The remaining points that could not be assigned to any primitives are rendered as vertices in OpenGL. For some scenes it may not be possible to detect many primitives, and most of the points are rendered as vertices. This will slow down the rendering, but a multi-resolution rendering algo-rithm is used for the remaining points, so the number of screen-projected points is reduced. The multi-resolution representation is used for RANSAC shapes as well. Figure 3.2 shows point clouds after processing them with our RANSAC algorithm. Figure 3.3 presents a comparison between direct point rendering (15 fps) and RANSAC primitive rendering (70-300 fps). Typical rendering speed for our test scenes is 60-500 fps.

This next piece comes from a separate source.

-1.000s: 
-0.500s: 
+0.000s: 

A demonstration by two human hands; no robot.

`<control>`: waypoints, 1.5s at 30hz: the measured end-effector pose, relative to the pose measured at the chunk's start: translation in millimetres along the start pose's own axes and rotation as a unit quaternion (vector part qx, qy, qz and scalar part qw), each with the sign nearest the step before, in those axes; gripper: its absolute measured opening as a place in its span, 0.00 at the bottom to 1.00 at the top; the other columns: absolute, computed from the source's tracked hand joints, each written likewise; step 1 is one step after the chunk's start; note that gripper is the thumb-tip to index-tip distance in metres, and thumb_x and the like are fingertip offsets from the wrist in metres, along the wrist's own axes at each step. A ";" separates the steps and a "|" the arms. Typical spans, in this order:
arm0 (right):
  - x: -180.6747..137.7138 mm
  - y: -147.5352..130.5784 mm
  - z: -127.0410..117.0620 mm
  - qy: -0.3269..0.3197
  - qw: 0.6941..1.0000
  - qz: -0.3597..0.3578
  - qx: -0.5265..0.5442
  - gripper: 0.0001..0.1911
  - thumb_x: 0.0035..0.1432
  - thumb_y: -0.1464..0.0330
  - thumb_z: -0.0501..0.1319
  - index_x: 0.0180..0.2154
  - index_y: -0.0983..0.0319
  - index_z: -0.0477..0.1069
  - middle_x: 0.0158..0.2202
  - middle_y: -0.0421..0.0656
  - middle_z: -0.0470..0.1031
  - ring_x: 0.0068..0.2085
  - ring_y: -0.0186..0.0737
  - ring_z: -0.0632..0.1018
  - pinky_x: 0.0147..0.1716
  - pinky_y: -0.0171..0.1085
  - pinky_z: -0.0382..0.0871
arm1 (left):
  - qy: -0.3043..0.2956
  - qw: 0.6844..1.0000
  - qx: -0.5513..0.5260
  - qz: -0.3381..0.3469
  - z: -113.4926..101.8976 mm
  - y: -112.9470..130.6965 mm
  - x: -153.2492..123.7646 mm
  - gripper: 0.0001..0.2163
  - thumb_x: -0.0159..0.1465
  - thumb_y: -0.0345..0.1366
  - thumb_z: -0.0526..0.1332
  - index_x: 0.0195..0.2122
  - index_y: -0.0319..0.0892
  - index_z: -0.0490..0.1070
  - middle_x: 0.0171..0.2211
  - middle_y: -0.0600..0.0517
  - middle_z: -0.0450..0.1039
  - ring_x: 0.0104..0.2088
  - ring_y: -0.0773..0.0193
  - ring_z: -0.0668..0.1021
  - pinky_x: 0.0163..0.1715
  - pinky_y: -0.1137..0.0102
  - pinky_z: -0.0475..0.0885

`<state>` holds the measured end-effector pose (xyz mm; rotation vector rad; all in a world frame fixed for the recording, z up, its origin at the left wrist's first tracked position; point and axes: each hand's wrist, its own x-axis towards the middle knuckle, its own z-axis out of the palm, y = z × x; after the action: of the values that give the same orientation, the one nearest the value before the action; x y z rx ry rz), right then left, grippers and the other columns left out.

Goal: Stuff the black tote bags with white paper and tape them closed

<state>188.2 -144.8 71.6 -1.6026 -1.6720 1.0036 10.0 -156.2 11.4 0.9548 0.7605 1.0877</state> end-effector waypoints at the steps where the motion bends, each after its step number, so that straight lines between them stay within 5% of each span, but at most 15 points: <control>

For each plane a texture is synthesized by projecting points onto the surface. The textures are held in texture atlases in order to increase the rendering speed. Textures in the atlases are grouped spatially in order to avoid frequent texture switching, and to avoid data reloading from disk in case of out-of-core rendering. Texture atlases occupy a huge amount of a video memory and they need to be compressed. Standard OpenGL S3TC compression gives a bit rate of 4 bits per pixel, but in case of out-of-core rendering it requires a large amount of data transfer from disk to video memory. In order to reduce this data transfer we have developed a special form of texture compression. The code we have developed allows us to reduce the bit rate to 1-1.5 bits per pixel. The decompression code is implemented as a fast pixel shading program. The texture compression is described later in this document.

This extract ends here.